Because she knew that DAF donors were likely to have resources ready to distribute, “during the height of COVID-19”, Melissa’s organization “went to [their] DAF advisors strategically and said, ‘There’s a lot of need right now. You have this money in your account. How can we help you put that on the street?’” Emily reported that during the pandemic, DAF donors “were some of [her] first calls”. This aligns with the notion that DAF donors have more “slack” for responding to emergent causes like the pandemic and calls for racial social justice (Vance-McMullen et al., forthcoming).

4.11.3. Asking for Planned Gifts

Knowing a donor used a DAF was a benefit for having conversations about deferred gifts. Some fundraisers sensed that DAF donors were better prepared to have “robust discussions about planning giving topics” (Seth).

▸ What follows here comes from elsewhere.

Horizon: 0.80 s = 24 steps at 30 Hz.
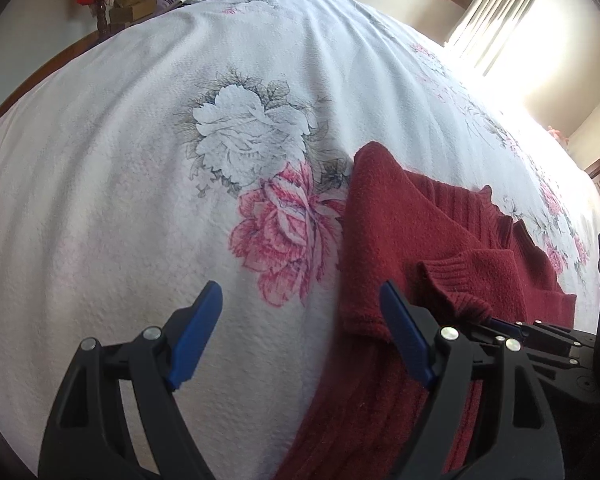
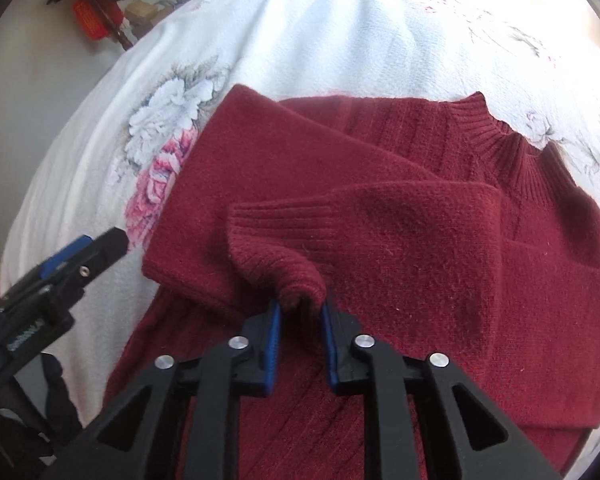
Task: Fold small clothes
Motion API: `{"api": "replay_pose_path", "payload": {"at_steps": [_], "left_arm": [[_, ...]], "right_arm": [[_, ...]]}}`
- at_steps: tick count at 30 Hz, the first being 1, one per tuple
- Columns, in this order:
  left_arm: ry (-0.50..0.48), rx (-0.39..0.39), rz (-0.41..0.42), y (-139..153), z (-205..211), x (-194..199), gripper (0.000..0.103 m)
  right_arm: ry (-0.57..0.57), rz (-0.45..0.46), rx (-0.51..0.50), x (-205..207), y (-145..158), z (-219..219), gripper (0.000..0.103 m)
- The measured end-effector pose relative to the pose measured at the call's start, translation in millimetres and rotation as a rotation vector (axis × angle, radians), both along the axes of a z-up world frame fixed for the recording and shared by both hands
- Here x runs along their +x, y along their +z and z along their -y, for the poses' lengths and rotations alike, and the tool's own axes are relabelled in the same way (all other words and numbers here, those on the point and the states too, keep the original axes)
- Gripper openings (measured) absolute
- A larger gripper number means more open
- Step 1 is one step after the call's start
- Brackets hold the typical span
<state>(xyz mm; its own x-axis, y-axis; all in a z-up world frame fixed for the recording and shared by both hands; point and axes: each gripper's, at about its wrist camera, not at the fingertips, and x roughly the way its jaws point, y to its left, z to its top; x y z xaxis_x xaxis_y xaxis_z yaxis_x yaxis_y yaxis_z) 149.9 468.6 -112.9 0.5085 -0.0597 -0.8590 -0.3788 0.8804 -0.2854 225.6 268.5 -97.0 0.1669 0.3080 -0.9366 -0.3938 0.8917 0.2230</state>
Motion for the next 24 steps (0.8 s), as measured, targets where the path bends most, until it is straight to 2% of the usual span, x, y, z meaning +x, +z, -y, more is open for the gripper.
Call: {"api": "replay_pose_path", "payload": {"at_steps": [3,6,11,14,17,19,20,22,24], "left_arm": [[-0.018,0.027,-0.002,-1,8,2,0.080],[-0.036,0.034,-0.016,-6,16,5,0.080],[-0.058,0.060,-0.035,-14,28,9,0.080],[-0.066,0.069,-0.038,-17,34,11,0.080],[-0.073,0.078,-0.051,-22,39,13,0.080],[-0.076,0.090,-0.057,-24,41,14,0.080],[-0.078,0.095,-0.057,-24,42,14,0.080],[-0.079,0.094,-0.052,-22,42,14,0.080],[-0.077,0.082,-0.036,-18,43,14,0.080]], "right_arm": [[-0.097,-0.001,0.159,3,23,47,0.016],[-0.215,0.030,0.227,4,39,101,0.016],[-0.355,0.060,0.224,3,44,180,0.016],[-0.426,0.045,0.228,3,32,215,0.016],[-0.480,0.034,0.192,3,15,239,0.016],[-0.508,-0.015,0.216,3,-2,248,0.017],[-0.514,-0.034,0.226,2,-10,252,0.018],[-0.532,-0.061,0.214,-1,-22,258,0.029],[-0.552,-0.067,0.273,-5,-24,265,0.043]]}}
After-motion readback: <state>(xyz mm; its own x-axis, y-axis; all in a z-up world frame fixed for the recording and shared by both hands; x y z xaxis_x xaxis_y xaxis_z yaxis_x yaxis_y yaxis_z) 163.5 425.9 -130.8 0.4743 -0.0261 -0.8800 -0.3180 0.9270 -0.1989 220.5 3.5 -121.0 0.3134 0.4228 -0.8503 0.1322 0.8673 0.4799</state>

Kristin used DAF “flags” in her CRM system “as a feeder system for planned giving and beneficiary designations”, asking those with DAFs, “Have you ever considered leaving a portion of your donor advised fund at your death to support [our charity]?” Michelle informed donors “that [they] can name [their] favorite charity the recipient of [their] donor advised fund when [they] are no longer serving as advisors”. In Anna’s experience, DAF donors wanted to “ensure their DAF giving continues” and had thought “more about what they want to accomplish” and how they would accomplish it than other donors.
Several other participants realized that they were missing this opportunity. Gaps in knowledge about DAF succession plan options—and the ability to designate a charity as a beneficiary—were often the culprit in terms of failure to speak to donors about this possibility. Despite the high percentage of donors using DAFs at his organization (approximately 25%), Weston commented, “I don’t think that our fundraisers have tapped into [planned giving with DAFs] very often”. Although soliciting DAF-based planned gifts was less common—perhaps due to the specific positions of those interviewed—it represented an additional area where DAFs could support more confident fundraising solicitations.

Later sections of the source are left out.